What’s On The Horizon?

Opinions on where the industry is headed were decidedly mixed, but some common themes did arise in our conversations, namely platformization, parallelization, and integration. “In most cases, mainstream software applications today are already heavily challenged to utilize the full compute capabilities of four CPU cores, let alone 16 or more,” says Moorhead. “By combining the optimum mix of CPU cores with differing types of on-chip and off-chip accelerators, platforms can be better tailored to accelerate the types of software a particular end-user segment cares about most. The concept of focus on the platform is such that the right hardware can be used to achieve the hardware balance that’s desired, while providing software abstraction layers that make it possible for programmers not to know about these hardware changes.”
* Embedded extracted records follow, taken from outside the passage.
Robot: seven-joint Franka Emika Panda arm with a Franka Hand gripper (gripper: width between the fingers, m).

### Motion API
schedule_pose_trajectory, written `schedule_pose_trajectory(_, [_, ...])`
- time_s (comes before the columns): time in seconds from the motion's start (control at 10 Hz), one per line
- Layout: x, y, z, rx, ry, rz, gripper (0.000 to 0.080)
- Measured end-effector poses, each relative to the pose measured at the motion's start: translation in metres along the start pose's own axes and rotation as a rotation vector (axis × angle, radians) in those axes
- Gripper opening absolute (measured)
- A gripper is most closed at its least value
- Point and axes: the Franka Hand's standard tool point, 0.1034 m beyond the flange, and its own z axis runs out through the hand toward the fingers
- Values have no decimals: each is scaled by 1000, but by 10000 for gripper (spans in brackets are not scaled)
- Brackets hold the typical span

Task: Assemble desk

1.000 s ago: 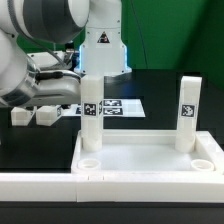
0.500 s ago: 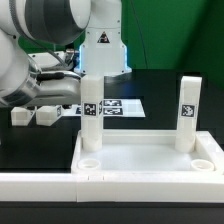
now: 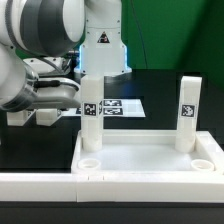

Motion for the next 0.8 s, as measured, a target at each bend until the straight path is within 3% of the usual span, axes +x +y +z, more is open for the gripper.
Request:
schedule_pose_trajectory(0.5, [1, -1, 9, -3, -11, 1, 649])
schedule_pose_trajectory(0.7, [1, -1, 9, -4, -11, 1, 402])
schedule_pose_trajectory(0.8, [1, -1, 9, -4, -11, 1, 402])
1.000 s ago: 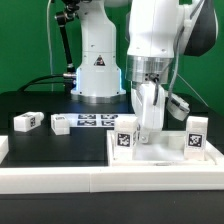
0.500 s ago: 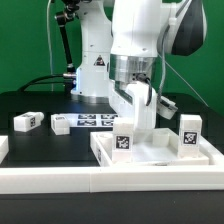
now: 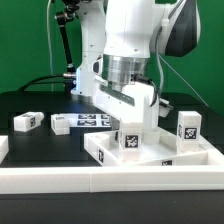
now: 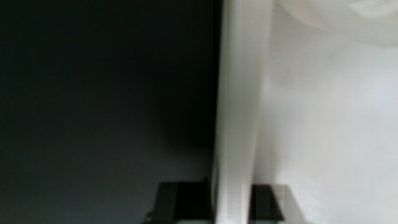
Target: Assemble square table
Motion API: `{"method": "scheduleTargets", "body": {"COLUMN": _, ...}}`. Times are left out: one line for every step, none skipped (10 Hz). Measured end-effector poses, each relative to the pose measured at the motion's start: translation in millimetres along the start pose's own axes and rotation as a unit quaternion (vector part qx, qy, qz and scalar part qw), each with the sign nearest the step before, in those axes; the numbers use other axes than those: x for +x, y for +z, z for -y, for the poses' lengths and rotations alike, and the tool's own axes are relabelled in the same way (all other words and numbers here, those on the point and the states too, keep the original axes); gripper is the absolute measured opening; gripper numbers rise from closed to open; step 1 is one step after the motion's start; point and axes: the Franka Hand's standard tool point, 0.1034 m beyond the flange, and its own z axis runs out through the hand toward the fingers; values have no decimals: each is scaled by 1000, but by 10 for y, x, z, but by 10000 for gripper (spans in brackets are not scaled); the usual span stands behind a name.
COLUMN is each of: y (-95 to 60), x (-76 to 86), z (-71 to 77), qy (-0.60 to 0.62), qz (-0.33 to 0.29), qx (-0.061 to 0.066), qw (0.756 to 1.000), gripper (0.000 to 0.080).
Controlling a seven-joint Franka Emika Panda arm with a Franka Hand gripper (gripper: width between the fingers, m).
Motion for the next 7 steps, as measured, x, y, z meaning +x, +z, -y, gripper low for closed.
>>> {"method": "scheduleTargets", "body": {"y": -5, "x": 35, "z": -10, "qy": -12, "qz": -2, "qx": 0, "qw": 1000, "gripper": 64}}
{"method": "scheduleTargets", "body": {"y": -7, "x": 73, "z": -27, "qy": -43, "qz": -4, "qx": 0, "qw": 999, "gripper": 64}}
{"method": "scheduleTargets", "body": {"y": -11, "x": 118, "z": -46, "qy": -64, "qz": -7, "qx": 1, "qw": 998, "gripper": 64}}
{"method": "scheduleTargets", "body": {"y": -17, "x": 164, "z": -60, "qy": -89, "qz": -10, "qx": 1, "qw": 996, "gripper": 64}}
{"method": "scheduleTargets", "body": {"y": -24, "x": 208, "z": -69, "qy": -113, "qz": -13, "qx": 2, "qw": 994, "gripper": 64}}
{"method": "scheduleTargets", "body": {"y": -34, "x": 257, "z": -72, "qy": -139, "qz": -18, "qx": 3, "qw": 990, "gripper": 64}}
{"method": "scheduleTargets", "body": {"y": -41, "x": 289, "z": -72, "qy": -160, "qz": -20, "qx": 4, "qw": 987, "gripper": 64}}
“Intel drives and defines our products on the platform level, including CPU, chipset, and graphics. It is difficult to predict beyond the announcements Intel has already made on plans to integrate CPU and graphics in a single device,” says Intel’s Knupffer. Knupffer also says that Intel is currently researching the following areas: integrated 2D mesh networks to directly connect cores and other resources (80-core Terascale chip); speculative multithreading to extract thread-level parallelism at the hardware level; various circuits to accelerate specific tasks such as HD encode and network I/O; new kinds of denser on-chip memory circuits, as well as 3D stacking; resilient circuits and architectures to push performance higher and reduce voltage thresholds; and fundamental changes to the cache hierarchy to improve memory sharing.

Although not quite as specific, VIA’s Glenn Henry makes similar statements. “I see two major thrusts, more powerful, specialized instructions and integration of more function onto [the] same chip as [the] processor: memory controller, graphics controller, most southbridge functions,” he says.

Drew Henry, on the other hand, offers more pointed comments. “GPU performance is critical for most users,” he says. “We expect to be well ahead in performance and features than the products which integrate a GPU onto a CPU core. Visual computing applications are advancing fast and demanding more and more GPU processing power. The GPU is the processing architecture for the future of computing.”

Of course, what AMD, Intel, and Nvidia have to say doesn’t always jibe completely with outside observers. Peddie says, “I’ve said for several years now that the GPU is the processor and CPU is the co-processor. The user looks at and responds to the screen the entire time he or she is in front of a computer.”


The End Game

Exactly how all of the impending changes to CPU and GPU architectures will affect the industry remains to be seen. One thing is for certain, though: There are going to be some fireworks.